La posizione di Bergoglio sulla guerra, del resto, sin dall'inizio si muove su un binario «democristiano». Da una parte, il Papa e i suoi collaboratori denunciano con forza l'atrocità della guerra, e non hanno dubbi che sia Vladimir Putin ad aver aggredito senza fondamento un paese che combatte giustamente per la propria autonomia. Dall'altra, però, non vogliono chiudere la porta alla Russia, pronti a offrire un contributo alla mediazione diplomatica, e comunque intenzionati a fare appello alle coscienze, prima di tutto del Patriarca russo Kirill, affinché faccia pressione sul presidente russo.

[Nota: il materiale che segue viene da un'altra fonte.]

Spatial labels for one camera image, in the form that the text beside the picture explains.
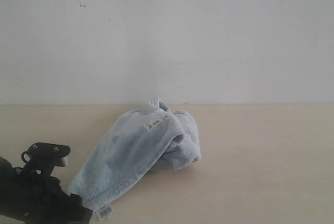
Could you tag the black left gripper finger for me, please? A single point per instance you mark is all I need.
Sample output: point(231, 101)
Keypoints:
point(81, 211)

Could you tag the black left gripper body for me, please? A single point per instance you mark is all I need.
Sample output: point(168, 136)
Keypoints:
point(33, 199)

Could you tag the light blue fluffy towel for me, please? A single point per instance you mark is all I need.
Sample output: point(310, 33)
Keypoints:
point(149, 139)

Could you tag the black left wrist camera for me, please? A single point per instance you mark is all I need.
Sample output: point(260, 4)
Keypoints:
point(44, 157)

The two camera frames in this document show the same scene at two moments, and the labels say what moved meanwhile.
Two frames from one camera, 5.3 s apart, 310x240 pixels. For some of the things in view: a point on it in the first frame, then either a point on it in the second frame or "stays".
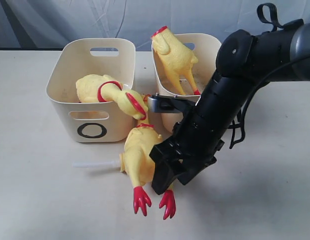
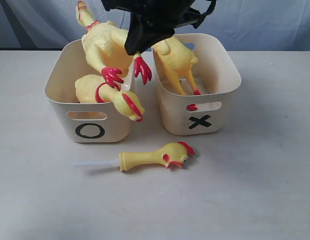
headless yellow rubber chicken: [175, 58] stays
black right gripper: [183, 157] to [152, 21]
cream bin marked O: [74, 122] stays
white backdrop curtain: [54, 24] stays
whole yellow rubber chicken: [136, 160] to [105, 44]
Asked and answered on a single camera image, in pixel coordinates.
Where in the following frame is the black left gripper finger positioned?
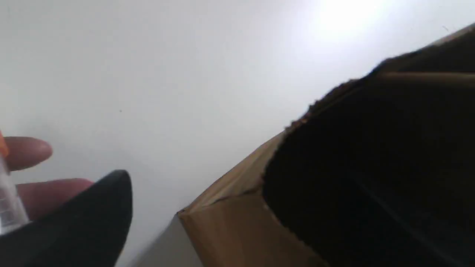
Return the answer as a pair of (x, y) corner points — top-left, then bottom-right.
(0, 169), (133, 267)

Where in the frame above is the person's right hand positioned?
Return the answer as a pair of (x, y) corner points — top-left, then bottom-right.
(4, 136), (94, 220)

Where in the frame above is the brown paper bag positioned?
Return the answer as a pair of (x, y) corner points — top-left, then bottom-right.
(177, 24), (475, 267)

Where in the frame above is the clear tube orange cap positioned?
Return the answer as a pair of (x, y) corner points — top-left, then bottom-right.
(0, 135), (29, 235)

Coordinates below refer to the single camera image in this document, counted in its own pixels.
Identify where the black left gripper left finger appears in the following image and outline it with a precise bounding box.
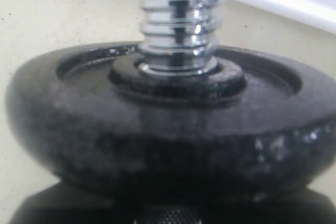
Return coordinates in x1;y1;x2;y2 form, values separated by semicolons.
9;182;141;223

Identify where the black weight plate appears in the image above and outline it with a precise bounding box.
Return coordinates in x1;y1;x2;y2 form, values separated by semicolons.
5;42;335;201

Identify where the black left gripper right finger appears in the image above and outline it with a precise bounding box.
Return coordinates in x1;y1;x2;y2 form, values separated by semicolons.
199;184;335;223

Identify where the chrome threaded dumbbell bar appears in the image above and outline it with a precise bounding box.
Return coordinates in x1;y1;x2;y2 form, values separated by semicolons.
138;0;221;77

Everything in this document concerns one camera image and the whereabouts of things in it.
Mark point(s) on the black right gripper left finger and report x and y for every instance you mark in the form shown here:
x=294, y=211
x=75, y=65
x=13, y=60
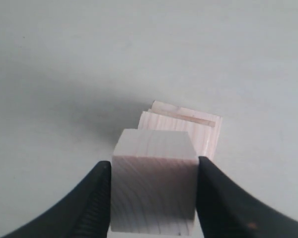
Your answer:
x=83, y=213

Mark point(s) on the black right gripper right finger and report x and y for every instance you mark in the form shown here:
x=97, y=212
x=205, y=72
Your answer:
x=225, y=210

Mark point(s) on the smallest wooden cube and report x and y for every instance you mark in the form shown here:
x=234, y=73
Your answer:
x=154, y=183

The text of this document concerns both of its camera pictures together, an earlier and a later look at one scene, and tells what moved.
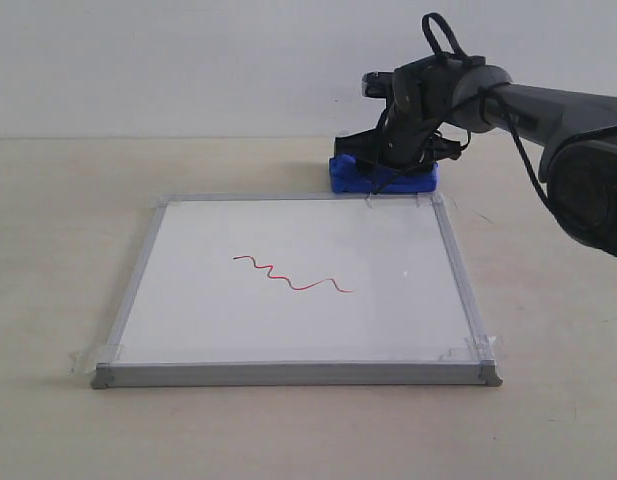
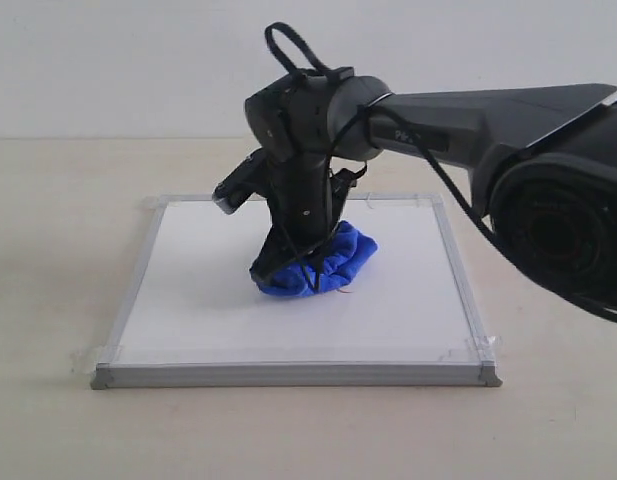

Ecco perché finora Bergoglio tentenna ad andare in Ucraina, missione tornata in queste ore con prepotenza nel corso della due giorni maltese. D'altronde, il Papa ha già ufficializzato di aver preso in considerazione l'invito, rivoltogli dal sindaco di Kiev, Vitalij Klycko, ma anche dal presidente ucraino Vlodomir Zelensky e dall'arcivescovo greco-cattolico Sviatoslav Shevchuck. Ma è chiaro, come hanno spiegato diversi suoi collaboratori, che Francesco compirebbe questo viaggio solo se potesse contribuire a porre fine, in modo duraturo, alla guerra. Non se non incidesse, o, peggio, venisse percepito come una provocazione dalla Russia. In sostanza, il viaggio in Ucraina «è sul tavolo», ma non c'è una decisione.

 

 

Dall'Oriente, «dove sorge prima la luce», ha detto il pontefice «sono giunte le tenebre della guerra». Francesco ha poi ribadito la condanna di quei paesi della Nato, come l'Italia, che hanno fissato un aumento delle spese militari: «Gli ingenti fondi che continuano a essere destinati agli armamenti siano convertiti allo sviluppo, alla salute e alla nutrizione» ha puntellato nel palazzo presidenziale della Valletta. Infine, così come a Lampedusa e Lesbo, anche a Malta Bergoglio ha rimarcato la sua attenzione su quello che ritiene una sfida epocale, politica ma anche spirituale, ossia l'accoglienza dei migranti, che sull'isola del Mediterraneo approdano per entrare in Europa dall'Africa e dal Medio Oriente.